Task objective
All lines in the material below that hold "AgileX" should be found and copied.

Data supplied
* * * *
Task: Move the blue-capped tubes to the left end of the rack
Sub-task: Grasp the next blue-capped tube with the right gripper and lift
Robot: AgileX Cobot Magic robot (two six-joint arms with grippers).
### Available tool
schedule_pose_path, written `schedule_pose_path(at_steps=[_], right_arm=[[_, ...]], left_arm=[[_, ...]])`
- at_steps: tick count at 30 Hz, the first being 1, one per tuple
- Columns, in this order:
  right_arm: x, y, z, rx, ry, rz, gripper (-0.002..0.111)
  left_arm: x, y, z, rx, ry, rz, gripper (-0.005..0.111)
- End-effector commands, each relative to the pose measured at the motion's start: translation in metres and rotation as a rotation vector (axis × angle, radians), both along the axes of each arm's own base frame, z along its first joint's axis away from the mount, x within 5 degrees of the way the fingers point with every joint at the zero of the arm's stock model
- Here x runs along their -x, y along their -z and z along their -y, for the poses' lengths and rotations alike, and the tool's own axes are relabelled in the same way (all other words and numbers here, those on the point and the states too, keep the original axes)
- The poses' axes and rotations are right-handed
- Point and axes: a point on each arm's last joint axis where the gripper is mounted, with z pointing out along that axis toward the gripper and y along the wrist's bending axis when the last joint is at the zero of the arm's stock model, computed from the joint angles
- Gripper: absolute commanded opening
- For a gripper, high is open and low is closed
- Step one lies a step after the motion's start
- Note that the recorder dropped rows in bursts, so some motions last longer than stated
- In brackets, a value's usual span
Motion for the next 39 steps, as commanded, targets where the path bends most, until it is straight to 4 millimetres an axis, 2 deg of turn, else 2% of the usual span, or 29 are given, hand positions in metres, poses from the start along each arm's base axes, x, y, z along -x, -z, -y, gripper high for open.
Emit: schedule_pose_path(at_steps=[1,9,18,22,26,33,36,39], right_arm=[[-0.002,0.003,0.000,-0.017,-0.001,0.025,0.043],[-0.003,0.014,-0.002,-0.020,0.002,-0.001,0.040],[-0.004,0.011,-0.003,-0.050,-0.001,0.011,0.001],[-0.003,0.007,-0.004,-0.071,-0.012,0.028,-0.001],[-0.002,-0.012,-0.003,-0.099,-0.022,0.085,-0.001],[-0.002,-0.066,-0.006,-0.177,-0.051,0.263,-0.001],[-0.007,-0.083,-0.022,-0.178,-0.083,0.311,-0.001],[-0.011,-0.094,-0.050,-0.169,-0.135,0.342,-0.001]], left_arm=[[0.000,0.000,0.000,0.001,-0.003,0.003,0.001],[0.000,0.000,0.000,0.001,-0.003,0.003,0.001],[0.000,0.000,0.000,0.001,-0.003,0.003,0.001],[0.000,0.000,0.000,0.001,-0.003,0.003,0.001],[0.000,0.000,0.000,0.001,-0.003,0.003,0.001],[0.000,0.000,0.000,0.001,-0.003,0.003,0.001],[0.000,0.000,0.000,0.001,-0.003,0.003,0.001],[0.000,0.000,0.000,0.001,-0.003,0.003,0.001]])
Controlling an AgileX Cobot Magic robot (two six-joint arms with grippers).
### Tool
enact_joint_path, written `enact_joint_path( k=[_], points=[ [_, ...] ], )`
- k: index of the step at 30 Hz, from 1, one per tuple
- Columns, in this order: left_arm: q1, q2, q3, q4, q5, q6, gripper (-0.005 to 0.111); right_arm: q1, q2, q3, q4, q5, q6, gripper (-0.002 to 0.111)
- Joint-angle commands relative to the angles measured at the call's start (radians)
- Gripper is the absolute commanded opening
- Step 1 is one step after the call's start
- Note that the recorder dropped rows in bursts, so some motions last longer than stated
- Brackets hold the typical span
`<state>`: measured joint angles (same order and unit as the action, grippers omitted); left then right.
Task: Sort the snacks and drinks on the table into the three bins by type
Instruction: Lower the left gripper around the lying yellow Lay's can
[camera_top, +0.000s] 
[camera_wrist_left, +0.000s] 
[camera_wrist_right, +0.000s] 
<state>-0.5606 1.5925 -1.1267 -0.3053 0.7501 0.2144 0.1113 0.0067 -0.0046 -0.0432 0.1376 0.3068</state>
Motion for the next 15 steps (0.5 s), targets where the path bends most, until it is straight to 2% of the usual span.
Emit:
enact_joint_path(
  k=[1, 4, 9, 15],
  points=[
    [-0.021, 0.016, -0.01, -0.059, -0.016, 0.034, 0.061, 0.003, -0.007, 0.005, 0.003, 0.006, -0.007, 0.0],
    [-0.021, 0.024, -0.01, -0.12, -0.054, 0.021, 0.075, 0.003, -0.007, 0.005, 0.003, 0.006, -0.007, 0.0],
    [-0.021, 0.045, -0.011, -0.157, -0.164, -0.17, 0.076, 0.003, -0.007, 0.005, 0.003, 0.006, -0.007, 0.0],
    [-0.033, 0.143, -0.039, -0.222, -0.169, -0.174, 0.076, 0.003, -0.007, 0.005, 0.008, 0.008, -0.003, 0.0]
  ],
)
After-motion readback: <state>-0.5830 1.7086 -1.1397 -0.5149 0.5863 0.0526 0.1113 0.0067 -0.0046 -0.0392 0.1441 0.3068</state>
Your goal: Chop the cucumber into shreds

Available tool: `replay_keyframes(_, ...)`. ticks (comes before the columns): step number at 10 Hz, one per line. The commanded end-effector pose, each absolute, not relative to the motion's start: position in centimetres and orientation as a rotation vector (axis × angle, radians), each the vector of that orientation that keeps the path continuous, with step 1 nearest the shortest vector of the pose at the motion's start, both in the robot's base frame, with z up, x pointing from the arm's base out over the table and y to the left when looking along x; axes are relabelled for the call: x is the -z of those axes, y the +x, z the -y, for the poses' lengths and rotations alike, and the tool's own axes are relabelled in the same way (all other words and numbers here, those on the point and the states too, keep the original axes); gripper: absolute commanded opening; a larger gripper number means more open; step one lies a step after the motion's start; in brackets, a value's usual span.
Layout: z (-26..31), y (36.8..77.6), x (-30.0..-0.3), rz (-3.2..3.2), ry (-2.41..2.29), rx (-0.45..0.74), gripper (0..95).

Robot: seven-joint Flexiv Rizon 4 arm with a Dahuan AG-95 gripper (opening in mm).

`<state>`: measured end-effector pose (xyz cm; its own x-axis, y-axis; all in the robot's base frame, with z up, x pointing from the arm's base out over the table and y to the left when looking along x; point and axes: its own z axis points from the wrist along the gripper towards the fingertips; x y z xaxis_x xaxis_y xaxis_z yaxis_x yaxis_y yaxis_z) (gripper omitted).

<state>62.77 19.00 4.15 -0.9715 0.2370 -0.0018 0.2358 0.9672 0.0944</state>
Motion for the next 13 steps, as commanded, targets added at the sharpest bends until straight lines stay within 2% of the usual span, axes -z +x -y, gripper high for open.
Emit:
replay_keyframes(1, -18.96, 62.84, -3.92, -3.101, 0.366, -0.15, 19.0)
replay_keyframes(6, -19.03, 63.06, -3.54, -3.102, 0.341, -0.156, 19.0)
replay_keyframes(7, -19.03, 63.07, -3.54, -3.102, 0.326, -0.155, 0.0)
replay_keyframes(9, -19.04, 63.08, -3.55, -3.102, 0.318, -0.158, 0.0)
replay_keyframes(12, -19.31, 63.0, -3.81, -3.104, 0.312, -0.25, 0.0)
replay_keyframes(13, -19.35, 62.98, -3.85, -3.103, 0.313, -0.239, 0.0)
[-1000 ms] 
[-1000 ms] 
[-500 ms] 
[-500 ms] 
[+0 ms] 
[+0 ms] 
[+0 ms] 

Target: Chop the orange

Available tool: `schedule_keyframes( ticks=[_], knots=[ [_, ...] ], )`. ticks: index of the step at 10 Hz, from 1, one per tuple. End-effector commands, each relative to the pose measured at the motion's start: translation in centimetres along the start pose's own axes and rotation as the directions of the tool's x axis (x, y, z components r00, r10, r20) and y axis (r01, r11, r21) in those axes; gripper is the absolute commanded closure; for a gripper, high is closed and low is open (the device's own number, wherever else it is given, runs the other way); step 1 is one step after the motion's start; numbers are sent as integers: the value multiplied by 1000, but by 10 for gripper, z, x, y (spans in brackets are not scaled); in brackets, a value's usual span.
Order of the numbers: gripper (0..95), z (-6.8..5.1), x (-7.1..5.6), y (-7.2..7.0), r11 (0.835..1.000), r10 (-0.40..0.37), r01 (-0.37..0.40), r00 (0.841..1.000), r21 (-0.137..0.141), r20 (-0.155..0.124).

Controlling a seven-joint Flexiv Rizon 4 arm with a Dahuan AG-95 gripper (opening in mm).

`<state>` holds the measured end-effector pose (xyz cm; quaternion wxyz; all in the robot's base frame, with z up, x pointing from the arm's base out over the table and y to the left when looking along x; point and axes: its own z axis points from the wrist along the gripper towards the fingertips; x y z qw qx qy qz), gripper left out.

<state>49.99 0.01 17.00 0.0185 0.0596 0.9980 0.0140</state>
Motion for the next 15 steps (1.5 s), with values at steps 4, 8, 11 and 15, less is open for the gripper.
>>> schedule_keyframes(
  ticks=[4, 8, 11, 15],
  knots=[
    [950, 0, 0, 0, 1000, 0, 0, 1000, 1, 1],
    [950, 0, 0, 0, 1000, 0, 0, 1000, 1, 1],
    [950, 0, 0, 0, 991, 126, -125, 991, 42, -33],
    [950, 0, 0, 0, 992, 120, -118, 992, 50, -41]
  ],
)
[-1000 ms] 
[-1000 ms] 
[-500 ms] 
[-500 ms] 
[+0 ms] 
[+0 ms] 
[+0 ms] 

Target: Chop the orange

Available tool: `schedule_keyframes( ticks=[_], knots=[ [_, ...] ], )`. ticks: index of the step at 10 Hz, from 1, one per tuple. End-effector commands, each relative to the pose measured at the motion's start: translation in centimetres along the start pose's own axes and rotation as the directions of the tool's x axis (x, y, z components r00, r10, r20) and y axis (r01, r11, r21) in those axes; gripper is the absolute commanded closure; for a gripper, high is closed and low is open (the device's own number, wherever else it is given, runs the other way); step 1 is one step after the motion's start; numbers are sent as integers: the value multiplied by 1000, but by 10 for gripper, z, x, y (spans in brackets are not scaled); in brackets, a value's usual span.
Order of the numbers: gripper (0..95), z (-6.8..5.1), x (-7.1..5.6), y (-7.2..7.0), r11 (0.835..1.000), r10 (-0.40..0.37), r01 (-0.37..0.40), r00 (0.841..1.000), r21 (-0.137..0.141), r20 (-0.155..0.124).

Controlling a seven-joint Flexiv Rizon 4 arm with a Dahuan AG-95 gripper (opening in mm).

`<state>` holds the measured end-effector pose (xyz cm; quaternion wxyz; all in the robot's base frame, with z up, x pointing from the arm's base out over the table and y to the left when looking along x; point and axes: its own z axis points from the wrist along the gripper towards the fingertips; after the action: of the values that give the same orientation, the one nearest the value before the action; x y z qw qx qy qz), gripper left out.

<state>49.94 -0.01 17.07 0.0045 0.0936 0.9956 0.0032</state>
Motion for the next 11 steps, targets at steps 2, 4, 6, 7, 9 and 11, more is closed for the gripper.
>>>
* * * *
Your response
Robot: AgileX Cobot Magic robot (two six-joint arms with grippers).
Controlling an AgileX Cobot Magic robot (two six-joint arms with grippers).

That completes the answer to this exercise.